■ TASK PROMPT ■
Where a line below contains "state", count it. Reply with the total only.

■ INFORMATION SHOWN ■
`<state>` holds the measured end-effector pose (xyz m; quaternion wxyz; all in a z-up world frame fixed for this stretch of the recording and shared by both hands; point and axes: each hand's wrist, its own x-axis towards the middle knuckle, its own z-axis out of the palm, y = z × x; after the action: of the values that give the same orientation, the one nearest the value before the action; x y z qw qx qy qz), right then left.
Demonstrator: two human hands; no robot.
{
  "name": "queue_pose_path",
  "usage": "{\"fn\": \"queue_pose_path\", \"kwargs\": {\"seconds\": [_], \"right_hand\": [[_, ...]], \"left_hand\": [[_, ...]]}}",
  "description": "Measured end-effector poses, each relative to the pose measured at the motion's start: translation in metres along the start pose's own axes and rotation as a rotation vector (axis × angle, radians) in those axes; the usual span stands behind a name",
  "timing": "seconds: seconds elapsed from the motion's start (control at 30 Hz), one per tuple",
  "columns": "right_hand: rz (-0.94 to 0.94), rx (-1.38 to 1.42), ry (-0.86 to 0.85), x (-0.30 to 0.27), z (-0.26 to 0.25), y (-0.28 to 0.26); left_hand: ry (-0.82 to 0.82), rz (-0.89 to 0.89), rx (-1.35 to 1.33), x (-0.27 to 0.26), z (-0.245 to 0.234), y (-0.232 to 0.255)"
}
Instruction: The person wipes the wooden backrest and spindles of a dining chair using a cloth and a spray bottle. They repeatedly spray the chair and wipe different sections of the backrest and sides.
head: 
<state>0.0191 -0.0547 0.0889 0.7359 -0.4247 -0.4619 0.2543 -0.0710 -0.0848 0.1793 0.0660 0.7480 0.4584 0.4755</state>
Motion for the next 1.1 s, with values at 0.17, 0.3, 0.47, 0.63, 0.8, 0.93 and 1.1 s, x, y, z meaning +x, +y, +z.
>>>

■ ANSWER TO THE PROBLEM ■
2